Source material »
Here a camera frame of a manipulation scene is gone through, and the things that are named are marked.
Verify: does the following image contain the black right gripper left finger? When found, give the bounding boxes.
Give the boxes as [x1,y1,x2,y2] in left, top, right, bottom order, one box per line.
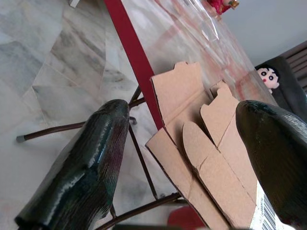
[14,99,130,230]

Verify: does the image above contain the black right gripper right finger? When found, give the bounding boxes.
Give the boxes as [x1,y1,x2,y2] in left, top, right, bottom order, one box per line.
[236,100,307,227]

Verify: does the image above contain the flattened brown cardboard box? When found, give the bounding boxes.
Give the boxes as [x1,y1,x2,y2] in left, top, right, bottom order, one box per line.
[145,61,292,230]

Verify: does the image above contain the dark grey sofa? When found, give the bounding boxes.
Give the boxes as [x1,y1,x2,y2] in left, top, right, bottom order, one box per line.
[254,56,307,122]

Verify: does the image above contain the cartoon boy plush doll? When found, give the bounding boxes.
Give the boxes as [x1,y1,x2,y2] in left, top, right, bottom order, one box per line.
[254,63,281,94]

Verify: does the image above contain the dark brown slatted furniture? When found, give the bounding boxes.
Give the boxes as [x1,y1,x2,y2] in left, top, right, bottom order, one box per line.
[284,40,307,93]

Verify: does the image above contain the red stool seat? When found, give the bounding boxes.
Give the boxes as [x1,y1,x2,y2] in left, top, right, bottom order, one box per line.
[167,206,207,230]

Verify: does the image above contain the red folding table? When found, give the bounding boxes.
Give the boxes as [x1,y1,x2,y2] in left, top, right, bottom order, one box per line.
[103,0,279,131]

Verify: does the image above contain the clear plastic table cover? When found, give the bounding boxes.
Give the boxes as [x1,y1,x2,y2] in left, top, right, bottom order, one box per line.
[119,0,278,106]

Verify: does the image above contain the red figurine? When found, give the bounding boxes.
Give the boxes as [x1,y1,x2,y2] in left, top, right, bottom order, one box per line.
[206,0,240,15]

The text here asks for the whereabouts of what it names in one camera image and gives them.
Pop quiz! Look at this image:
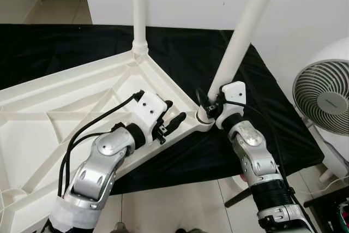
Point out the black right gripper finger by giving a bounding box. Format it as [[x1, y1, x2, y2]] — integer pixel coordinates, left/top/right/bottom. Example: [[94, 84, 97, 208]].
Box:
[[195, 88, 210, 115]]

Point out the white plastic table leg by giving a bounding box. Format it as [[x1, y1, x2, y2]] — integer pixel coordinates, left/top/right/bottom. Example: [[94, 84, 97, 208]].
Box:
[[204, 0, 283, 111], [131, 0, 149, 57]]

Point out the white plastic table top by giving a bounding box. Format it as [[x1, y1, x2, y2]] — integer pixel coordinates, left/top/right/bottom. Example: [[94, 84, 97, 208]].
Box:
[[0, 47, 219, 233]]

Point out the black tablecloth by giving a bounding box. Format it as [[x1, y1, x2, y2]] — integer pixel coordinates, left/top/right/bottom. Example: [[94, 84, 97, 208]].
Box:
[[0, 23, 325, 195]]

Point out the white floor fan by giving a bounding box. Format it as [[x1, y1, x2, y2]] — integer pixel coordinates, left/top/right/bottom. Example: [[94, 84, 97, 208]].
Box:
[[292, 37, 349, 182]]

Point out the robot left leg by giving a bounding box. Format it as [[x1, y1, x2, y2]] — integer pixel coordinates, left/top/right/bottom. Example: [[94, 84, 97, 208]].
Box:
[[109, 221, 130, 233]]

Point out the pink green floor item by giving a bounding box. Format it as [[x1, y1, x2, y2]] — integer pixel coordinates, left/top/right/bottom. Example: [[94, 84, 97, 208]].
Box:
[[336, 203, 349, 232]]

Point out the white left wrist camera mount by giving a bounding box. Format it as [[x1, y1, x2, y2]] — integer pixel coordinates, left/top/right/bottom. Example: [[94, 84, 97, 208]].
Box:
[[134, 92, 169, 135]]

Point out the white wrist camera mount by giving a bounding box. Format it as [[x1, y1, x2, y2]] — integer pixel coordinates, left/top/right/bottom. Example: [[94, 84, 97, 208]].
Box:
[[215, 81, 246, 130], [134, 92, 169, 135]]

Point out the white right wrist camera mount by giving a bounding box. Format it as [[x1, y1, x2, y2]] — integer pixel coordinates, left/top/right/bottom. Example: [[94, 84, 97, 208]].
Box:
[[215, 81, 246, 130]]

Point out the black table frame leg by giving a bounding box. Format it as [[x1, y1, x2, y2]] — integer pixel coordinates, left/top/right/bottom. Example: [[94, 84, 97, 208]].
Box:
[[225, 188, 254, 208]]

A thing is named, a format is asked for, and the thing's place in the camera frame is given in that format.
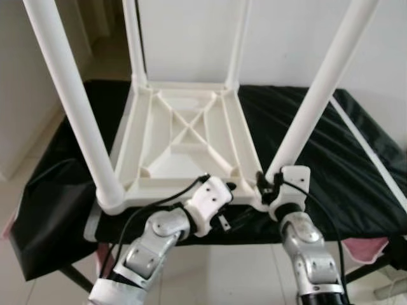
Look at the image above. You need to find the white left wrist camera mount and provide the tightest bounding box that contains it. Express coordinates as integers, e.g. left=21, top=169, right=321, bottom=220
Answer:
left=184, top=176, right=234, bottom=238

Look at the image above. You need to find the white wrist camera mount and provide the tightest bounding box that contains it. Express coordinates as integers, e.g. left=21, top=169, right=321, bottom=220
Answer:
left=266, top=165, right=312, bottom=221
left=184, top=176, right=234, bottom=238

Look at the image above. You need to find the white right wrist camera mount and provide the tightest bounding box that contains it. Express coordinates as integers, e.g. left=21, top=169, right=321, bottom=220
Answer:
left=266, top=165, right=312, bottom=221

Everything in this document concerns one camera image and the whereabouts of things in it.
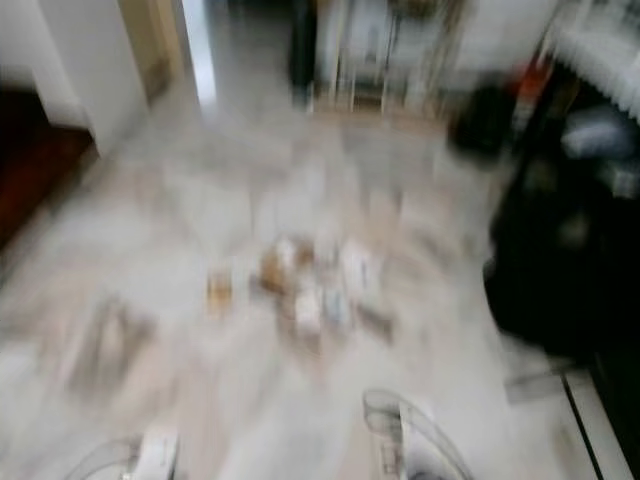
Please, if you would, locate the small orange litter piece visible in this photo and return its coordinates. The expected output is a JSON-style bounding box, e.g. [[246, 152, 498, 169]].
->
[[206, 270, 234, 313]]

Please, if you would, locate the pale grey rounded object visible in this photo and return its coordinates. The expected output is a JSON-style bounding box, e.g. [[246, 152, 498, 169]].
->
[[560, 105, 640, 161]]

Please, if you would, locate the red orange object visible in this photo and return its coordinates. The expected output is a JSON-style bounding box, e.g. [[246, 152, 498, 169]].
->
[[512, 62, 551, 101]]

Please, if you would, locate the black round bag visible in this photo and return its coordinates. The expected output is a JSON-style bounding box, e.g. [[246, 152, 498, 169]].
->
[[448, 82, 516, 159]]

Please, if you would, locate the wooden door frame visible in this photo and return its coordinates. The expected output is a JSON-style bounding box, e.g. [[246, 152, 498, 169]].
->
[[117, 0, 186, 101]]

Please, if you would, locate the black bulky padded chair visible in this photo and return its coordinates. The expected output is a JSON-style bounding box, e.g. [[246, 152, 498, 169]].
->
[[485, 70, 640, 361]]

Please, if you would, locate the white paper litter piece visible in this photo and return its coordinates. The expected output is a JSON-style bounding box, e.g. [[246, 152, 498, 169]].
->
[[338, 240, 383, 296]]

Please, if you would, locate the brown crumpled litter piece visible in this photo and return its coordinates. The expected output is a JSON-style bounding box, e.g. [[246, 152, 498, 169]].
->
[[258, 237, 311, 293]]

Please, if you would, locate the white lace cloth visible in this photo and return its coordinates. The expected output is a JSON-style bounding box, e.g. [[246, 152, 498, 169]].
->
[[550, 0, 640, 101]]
...
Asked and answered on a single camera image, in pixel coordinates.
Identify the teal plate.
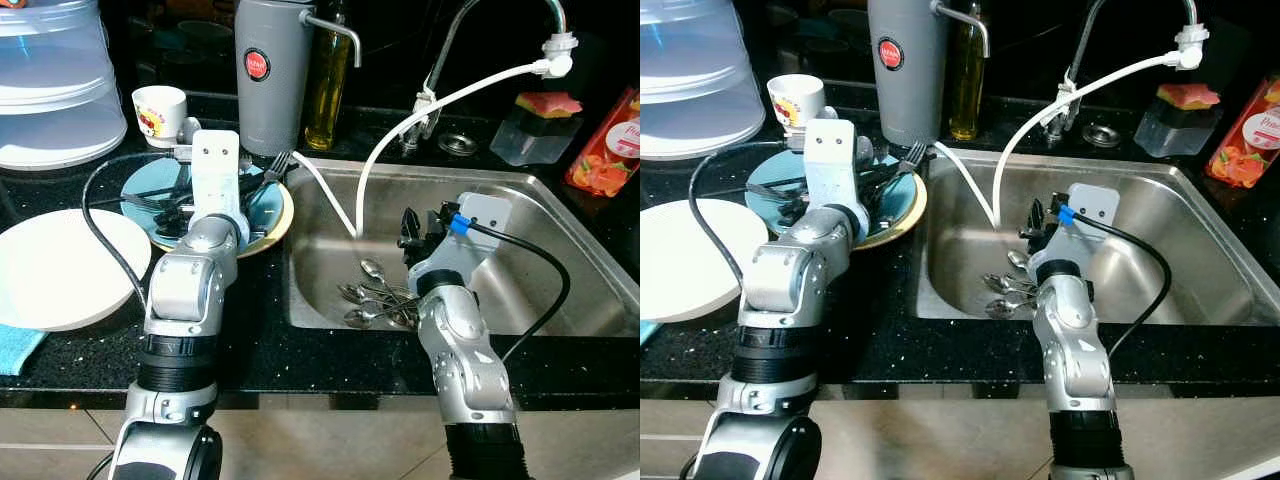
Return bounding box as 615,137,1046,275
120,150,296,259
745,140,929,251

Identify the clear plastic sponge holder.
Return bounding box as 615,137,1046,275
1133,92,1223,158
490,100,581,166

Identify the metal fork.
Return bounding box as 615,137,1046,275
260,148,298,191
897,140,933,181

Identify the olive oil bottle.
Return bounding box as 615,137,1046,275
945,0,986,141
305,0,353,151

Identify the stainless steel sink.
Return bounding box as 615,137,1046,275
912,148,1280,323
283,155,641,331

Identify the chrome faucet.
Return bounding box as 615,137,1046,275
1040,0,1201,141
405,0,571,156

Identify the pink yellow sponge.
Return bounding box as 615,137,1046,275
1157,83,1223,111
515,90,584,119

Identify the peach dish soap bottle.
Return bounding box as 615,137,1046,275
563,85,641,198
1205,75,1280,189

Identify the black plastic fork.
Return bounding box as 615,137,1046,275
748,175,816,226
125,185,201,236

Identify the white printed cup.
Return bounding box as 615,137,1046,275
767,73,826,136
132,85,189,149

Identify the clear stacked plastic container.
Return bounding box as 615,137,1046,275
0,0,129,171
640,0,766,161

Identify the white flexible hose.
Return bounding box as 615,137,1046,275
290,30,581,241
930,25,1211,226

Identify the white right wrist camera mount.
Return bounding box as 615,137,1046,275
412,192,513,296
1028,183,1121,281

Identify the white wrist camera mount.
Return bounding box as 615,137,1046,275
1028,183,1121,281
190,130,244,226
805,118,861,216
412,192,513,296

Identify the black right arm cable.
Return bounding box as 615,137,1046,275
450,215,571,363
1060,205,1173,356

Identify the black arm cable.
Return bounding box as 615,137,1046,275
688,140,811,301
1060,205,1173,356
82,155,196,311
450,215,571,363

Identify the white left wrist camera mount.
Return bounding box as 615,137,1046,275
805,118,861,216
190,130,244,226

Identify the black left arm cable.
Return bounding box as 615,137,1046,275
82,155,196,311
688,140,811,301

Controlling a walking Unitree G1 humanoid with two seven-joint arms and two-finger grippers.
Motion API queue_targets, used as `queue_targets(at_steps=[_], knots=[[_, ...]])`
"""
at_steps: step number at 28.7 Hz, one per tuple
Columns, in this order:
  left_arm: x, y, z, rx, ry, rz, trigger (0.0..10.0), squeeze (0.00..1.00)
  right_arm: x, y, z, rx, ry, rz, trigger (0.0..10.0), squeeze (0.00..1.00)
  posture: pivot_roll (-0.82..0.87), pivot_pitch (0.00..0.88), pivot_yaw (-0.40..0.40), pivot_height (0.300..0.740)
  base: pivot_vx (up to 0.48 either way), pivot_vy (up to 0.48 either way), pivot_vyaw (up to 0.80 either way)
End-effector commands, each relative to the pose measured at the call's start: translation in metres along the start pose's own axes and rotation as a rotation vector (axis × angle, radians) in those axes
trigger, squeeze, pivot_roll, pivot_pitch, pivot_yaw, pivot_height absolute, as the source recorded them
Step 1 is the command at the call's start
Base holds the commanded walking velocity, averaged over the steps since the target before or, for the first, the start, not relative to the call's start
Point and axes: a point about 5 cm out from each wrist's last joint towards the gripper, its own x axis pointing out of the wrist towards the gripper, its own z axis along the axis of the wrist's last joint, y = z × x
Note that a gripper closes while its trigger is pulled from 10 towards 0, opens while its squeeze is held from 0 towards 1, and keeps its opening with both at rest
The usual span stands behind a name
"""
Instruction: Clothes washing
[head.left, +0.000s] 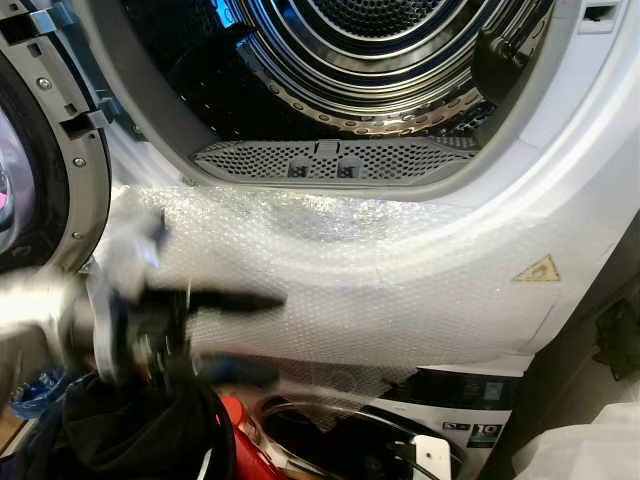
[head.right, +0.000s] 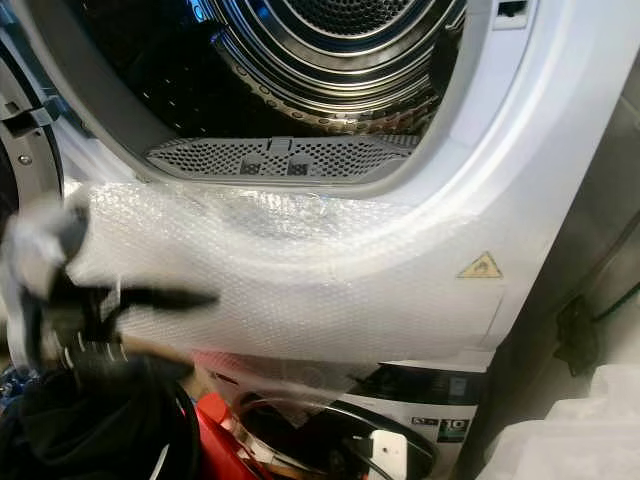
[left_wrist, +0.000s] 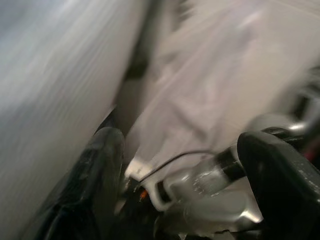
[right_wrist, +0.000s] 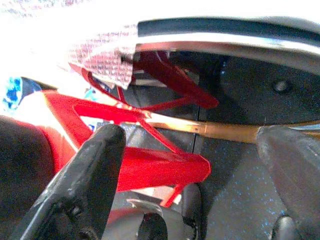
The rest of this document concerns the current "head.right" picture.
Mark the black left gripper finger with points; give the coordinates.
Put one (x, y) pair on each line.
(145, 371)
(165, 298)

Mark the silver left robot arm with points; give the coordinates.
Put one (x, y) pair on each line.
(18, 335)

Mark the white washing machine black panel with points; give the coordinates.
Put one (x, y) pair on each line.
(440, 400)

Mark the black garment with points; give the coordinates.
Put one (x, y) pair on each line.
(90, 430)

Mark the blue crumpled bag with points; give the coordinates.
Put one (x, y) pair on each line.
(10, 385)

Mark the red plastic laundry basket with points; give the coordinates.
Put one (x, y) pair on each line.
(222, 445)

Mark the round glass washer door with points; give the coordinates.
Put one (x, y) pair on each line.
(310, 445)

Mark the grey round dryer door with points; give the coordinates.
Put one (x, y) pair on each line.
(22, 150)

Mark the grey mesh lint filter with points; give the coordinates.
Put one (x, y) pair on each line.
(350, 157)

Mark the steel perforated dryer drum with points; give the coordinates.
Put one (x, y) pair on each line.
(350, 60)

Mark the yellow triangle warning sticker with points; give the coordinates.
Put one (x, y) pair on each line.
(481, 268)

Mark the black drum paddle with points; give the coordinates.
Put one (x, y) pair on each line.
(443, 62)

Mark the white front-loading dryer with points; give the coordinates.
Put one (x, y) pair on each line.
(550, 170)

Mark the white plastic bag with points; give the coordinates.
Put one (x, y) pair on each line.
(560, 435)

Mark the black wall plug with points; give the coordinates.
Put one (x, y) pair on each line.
* * *
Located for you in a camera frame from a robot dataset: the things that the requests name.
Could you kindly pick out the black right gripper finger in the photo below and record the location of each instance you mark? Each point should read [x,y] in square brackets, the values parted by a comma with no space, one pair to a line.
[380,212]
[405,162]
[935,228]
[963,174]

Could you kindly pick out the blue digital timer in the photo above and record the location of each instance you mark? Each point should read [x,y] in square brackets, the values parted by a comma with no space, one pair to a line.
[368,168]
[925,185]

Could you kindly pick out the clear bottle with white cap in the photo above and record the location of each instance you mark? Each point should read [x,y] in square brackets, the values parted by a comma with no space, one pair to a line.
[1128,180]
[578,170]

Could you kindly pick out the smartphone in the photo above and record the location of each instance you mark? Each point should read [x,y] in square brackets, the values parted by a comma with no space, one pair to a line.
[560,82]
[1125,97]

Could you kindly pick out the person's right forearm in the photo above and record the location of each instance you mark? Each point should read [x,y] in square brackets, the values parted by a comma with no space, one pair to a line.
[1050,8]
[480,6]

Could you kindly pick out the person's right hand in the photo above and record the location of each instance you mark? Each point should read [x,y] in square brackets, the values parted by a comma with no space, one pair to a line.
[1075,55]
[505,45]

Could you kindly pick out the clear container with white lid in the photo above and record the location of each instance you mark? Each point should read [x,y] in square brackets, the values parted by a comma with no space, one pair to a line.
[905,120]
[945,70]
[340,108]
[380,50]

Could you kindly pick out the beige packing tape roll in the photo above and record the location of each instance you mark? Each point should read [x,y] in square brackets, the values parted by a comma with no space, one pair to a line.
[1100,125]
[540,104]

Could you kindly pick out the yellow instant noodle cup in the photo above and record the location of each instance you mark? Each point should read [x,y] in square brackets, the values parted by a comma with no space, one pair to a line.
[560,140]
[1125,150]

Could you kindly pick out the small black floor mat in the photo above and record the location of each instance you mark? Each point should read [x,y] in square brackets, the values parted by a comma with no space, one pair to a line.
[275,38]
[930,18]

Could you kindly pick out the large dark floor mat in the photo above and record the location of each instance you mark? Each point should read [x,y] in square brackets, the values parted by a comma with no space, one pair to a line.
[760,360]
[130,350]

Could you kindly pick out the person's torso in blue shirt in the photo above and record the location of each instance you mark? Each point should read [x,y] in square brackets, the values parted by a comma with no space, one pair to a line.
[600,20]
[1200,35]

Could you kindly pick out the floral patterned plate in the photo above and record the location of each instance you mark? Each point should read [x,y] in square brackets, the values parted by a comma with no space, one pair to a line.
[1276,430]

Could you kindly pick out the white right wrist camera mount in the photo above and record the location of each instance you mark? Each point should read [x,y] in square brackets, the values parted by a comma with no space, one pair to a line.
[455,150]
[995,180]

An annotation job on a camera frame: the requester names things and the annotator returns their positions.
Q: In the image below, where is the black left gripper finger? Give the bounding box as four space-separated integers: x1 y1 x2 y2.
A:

Task instructions » For every line of the records with the string "document", add one to a tally; give the final tally alone.

Response below » 2